**AIM OF THE TASK:**
Your response must be made up of each line in the data below that contains the string "camera".

━━━━━━━━━━━━━━━━━━━━━━━━━━━━━━

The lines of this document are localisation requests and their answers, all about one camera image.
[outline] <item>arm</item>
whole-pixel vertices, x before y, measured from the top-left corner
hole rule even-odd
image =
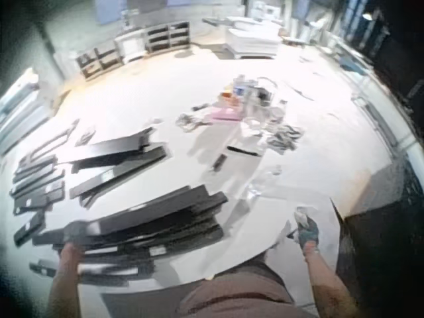
[[[303,247],[309,270],[313,297],[321,318],[359,317],[355,300],[350,296],[341,279],[329,268],[317,251],[317,245],[308,241]]]
[[[48,299],[48,317],[81,317],[78,299],[78,263],[81,256],[82,251],[72,243],[67,243],[62,250]]]

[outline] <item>black panel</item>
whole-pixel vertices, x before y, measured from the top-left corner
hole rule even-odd
[[[53,171],[54,171],[54,165],[53,164],[51,164],[47,167],[44,167],[43,169],[41,169],[40,171],[36,172],[31,177],[29,177],[27,180],[25,180],[22,183],[14,186],[13,189],[11,190],[11,195],[13,197],[20,195],[20,193],[22,193],[25,189],[30,187],[32,184],[35,184],[36,182],[38,182],[42,178],[48,176]]]
[[[48,204],[60,201],[64,198],[64,181],[52,182],[26,196],[15,200],[15,214],[21,214],[25,211],[34,211],[41,209]]]
[[[148,136],[151,132],[152,128],[149,128],[132,136],[66,149],[58,154],[58,163],[64,164],[68,162],[79,162],[92,158],[110,156],[111,154],[136,152],[141,147],[147,146]]]
[[[122,164],[102,172],[101,174],[88,179],[82,184],[73,187],[70,190],[70,198],[73,199],[86,192],[99,191],[99,189],[107,184],[116,182],[120,177],[134,170],[146,167],[158,160],[166,157],[166,151],[163,147],[156,147],[142,154],[127,158]]]
[[[19,166],[17,168],[15,174],[19,176],[20,174],[22,174],[24,172],[34,170],[35,168],[38,168],[38,167],[44,167],[44,166],[47,166],[49,164],[55,164],[56,162],[57,162],[56,155],[51,154],[49,156],[38,159],[34,162],[25,164],[24,166]]]
[[[115,233],[187,209],[196,203],[206,200],[208,197],[209,194],[206,187],[201,185],[181,195],[170,197],[158,203],[148,205],[143,203],[114,215],[104,217],[95,222],[95,227],[99,229],[99,235]]]
[[[168,197],[177,196],[186,191],[186,188],[181,188],[174,193],[169,193],[169,195],[160,198],[160,201],[158,198],[146,204],[159,203]],[[227,201],[228,199],[224,193],[219,192],[208,197],[205,201],[202,201],[201,203],[198,203],[184,211],[180,211],[179,213],[173,213],[167,217],[163,217],[137,227],[131,227],[124,231],[113,233],[112,235],[87,237],[85,245],[109,246],[131,238],[135,238],[137,240],[149,239],[154,235],[159,235],[160,233],[175,231],[176,229],[184,228],[186,225],[191,223],[198,223],[208,217],[212,217],[220,211],[218,208]],[[58,229],[48,231],[34,237],[32,239],[32,243],[33,245],[63,244],[63,237],[63,229]]]
[[[18,193],[17,195],[13,195],[15,199],[22,197],[24,195],[27,195],[37,189],[39,189],[42,186],[45,186],[47,184],[50,184],[58,179],[63,178],[65,175],[65,170],[55,170],[52,174],[47,175],[46,177],[38,180],[34,184],[32,184],[30,187],[27,187],[22,192]]]
[[[33,234],[41,230],[44,226],[44,211],[36,213],[32,219],[22,226],[13,236],[16,246],[20,246],[28,241]]]

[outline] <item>shelf unit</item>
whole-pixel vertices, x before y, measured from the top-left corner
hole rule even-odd
[[[87,81],[122,65],[121,57],[115,47],[102,48],[102,46],[84,52],[76,58],[76,62]]]
[[[149,55],[190,47],[188,21],[166,23],[146,28],[146,49]]]

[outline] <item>gloved hand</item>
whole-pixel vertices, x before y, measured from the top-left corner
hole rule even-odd
[[[299,231],[300,247],[303,250],[307,242],[313,242],[315,243],[315,250],[317,250],[318,242],[319,242],[319,239],[318,239],[319,231],[318,231],[317,223],[310,217],[307,217],[307,223],[308,223],[308,227],[304,227],[301,223],[297,223],[297,229]]]
[[[89,223],[86,221],[75,221],[64,228],[64,243],[72,243],[74,246],[83,250],[83,240],[87,236],[87,227]]]

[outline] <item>wall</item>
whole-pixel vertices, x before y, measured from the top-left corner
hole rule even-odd
[[[41,80],[51,87],[62,84],[61,74],[23,4],[20,1],[3,3],[0,14],[0,95],[29,67],[33,67]]]
[[[44,27],[56,51],[55,59],[63,69],[66,78],[77,76],[80,72],[75,58],[85,50],[92,49],[103,42],[110,42],[121,31],[121,22],[117,21],[101,25],[96,19],[94,1],[92,0],[60,0],[56,6],[54,0],[48,0],[49,5],[38,5],[42,12]],[[129,9],[139,9],[140,14],[132,18],[134,25],[146,27],[174,21],[190,21],[191,35],[200,36],[210,31],[210,26],[201,22],[203,17],[226,17],[227,15],[244,14],[239,9],[240,0],[219,0],[219,3],[207,5],[185,5],[163,7],[147,12],[146,1],[131,0]]]

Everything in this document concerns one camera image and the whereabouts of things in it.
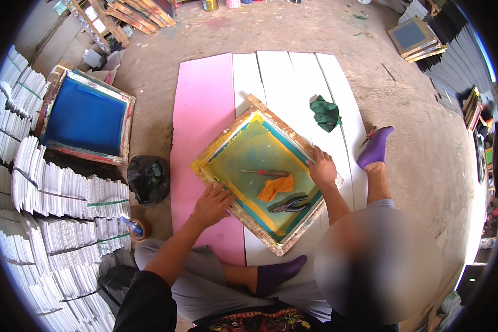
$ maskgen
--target black plastic bag
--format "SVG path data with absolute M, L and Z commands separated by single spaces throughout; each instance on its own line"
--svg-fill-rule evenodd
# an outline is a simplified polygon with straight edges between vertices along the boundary
M 162 202 L 170 192 L 170 168 L 155 156 L 134 156 L 127 166 L 127 182 L 140 205 Z

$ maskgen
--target gray pants
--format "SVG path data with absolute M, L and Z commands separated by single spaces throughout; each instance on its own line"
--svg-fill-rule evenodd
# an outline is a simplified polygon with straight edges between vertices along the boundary
M 374 206 L 392 208 L 393 204 L 387 199 L 368 205 Z M 136 247 L 135 261 L 140 270 L 163 244 L 163 240 L 150 239 Z M 177 313 L 190 321 L 231 310 L 273 304 L 272 298 L 308 312 L 321 322 L 330 320 L 332 312 L 315 281 L 279 289 L 265 299 L 227 287 L 221 263 L 207 247 L 197 247 L 188 253 L 184 270 L 172 286 L 172 297 L 177 303 Z

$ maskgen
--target stack of white foam trays
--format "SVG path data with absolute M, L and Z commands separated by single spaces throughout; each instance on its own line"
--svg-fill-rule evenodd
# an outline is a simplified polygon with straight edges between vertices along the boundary
M 28 135 L 47 88 L 12 46 L 0 70 L 0 247 L 47 329 L 112 331 L 96 289 L 108 269 L 133 266 L 128 229 L 117 220 L 131 214 L 129 189 L 45 161 L 46 147 Z
M 117 238 L 98 237 L 113 232 L 115 222 L 116 218 L 96 222 L 33 218 L 25 211 L 0 210 L 0 247 L 6 264 L 49 330 L 112 331 L 115 318 L 96 290 L 98 278 L 125 264 L 131 249 L 122 226 L 117 226 Z M 107 243 L 115 240 L 119 245 L 109 248 Z
M 121 181 L 84 177 L 70 168 L 46 163 L 46 147 L 34 136 L 22 140 L 15 157 L 12 199 L 17 211 L 48 216 L 129 218 L 129 188 Z

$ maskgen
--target pliers
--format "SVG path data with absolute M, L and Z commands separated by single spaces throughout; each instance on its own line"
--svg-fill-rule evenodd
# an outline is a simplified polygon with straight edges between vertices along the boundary
M 365 141 L 363 141 L 362 145 L 360 145 L 359 147 L 361 148 L 365 143 L 367 143 L 367 141 L 370 141 L 374 135 L 374 132 L 378 129 L 377 126 L 374 126 L 373 129 L 371 129 L 369 131 L 369 134 L 367 134 L 367 137 L 365 137 Z
M 299 197 L 293 197 L 289 201 L 287 201 L 284 204 L 281 204 L 275 208 L 268 209 L 270 213 L 279 213 L 279 212 L 299 212 L 302 211 L 306 208 L 310 207 L 310 203 L 304 203 L 298 206 L 292 206 L 295 203 L 299 203 L 301 201 L 304 201 L 305 199 L 308 198 L 308 195 L 305 196 L 299 196 Z

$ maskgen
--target red screwdriver handle
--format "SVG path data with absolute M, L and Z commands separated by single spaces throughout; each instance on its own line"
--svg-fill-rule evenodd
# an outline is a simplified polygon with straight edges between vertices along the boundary
M 276 176 L 276 177 L 286 177 L 289 176 L 288 172 L 282 172 L 279 170 L 259 170 L 258 174 L 265 176 Z

━━━━━━━━━━━━━━━━━━━━━━━━━━━━━━

**SOLUTION FOR THIS TASK:**
The lines of this document are localisation requests and their answers, all about one camera image.
Everything in this document concerns one camera image and the whereabouts of things in it.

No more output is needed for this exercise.